The rights of the child (Art. 24 of the Charter) are expected to be positively affected
when high-risk AI systems are affecting them (e.g. for decision-making purposes in
different sectors such as social welfare, law enforcement, education etc.). Providers of
the high-risk AI system should also consider children’s safety by design and take
effective measures to minimize potential risks. Under option 3, this will concern only
products and services considered to be ‘high-risk’, while under option 4 any product
embedding AI, such as AI-driven toys, will have to comply with these requirements.
Option 2, 3, 3+ and 4 would also prohibit the design and use of AI systems with a view
to distorting children’s behaviour in a manner that is likely to cause them physical or
psychological harm which would also help to increase overall safety and integrity of
children who are vulnerable due to their immature age and credulity.
Overall, increased use of AI applications can be very beneficial for the enhanced
protection of children’s rights, for example, by detecting illegal content online and child
sexual abuse, providing that it does not lead to a systematic filtering of communications,
identifying missing children, providing adaptive learning systems tailored to each
student’s needs and progress to name only a few examples.
Impact on the freedom to conduct a business and the freedom of science
All options will impose some restrictions on the freedom to conduct business (Article 16
of the Charter) and the freedom of art and science (Article 13 of the Charter) in order to
ensure responsible innovation and use of AI. While under option 1, these restrictions will
be negligent since compliance with the measures will be voluntary, options 2 to 4
envisage binding obligations that will make the restrictions more pronounced.
Under options 2, 3 and 3+, these restrictions are proportionate and limited to the
minimum necessary to prevent and mitigate serious safety risks and likely infringements
of fundamental rights. However, option 4 would impose requirements irrespective of the
level of risk, which might lead to disproportionate restrictions to the freedom to conduct
a business and the freedom of science. These restrictions are not genuinely needed to
meet the policy objective and they would prevent the scientific community, businesses,
consumers and the society at large from reaping the benefits of the technology when it
poses low risks and does not require such an intense regulatory intervention.
Impact on intellectual property rights (Article 17(2) of the Charter)

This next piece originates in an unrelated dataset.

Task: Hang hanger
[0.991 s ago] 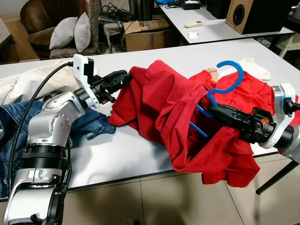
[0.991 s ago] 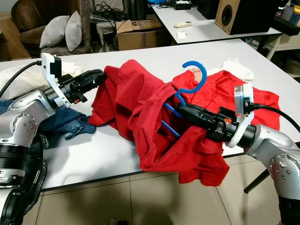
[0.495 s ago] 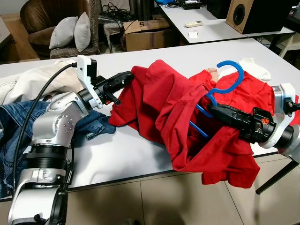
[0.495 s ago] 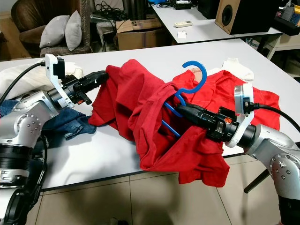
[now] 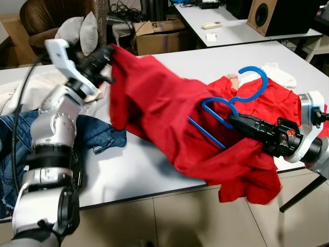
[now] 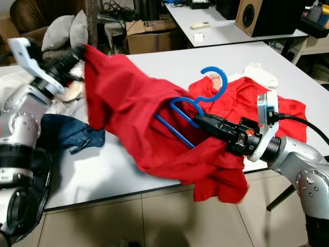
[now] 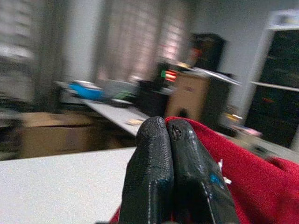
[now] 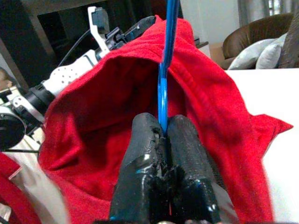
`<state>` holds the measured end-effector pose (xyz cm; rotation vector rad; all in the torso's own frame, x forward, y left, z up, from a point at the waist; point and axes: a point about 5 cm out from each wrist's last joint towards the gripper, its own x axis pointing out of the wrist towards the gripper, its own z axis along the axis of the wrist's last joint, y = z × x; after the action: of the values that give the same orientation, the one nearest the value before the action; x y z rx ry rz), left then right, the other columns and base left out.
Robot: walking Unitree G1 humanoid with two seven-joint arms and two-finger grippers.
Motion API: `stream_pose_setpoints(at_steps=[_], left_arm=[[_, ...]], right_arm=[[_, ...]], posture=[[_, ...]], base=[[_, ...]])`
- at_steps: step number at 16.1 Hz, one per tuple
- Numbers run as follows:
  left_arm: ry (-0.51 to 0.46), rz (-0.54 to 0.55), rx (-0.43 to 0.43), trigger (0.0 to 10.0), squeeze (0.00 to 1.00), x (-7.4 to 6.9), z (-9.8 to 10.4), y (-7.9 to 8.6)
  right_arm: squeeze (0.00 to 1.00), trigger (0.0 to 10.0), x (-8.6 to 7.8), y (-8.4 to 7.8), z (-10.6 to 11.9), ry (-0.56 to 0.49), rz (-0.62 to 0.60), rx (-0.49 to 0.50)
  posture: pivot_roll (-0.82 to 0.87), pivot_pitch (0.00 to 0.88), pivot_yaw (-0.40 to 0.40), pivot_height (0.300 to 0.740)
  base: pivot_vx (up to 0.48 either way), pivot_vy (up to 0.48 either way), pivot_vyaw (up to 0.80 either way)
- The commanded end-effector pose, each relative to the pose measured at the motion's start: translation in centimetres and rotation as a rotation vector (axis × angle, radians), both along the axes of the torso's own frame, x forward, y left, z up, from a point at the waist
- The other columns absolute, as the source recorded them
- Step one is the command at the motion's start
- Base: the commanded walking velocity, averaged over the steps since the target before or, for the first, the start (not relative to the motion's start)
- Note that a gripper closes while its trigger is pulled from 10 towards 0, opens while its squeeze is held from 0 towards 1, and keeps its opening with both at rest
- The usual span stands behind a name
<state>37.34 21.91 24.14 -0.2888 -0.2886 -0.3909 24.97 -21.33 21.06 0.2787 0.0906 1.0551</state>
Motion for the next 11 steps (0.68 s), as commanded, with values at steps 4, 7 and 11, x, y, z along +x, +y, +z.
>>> stream_pose_setpoints(at_steps=[4, 7, 11], left_arm=[[0.086, -0.002, 0.145, 0.0, 0.0, 0.0, -1.5, 0.1], [0.176, -0.098, 0.308, 10.0, 0.0, -0.2, -3.8, -1.6], [0.406, -0.168, 0.547, 10.0, 1.0, -1.3, -7.4, -0.7]], right_arm=[[0.0, 10.0, -0.2, -0.2, 0.8, -0.046, -0.014, 0.008], [0.0, 10.0, -0.3, -0.2, 0.9, -0.049, -0.018, 0.01], [0.0, 10.0, 0.3, -0.7, 1.2, -0.066, -0.088, 0.016]], posture=[[-0.1, 0.0, 0.086, 0.74], [-0.1, 0.0, 0.086, 0.74], [-0.1, 0.0, 0.087, 0.74]], base=[[0.0, 0.0, 0.0], [0.0, 0.0, 0.0], [0.0, 0.0, 0.0]])
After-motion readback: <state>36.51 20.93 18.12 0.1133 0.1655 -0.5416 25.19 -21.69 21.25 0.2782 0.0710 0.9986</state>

Often economic operators seek out copyright, patent and trade secret protection to
safeguard their knowledge on AI and prevent disclosure of information about the logic
involved in the decision-making process, the data used for training the model etc.
The increased transparency obligations under options 2 to 4 will not disproportionately
affect the right to an intellectual property since they will be limited only to the minimum
necessary information for users, including the information to be included in the public
EU database.
When public authorities and notified bodies are given access to source code and other
confidential information, they are placed under binding confidentiality obligations.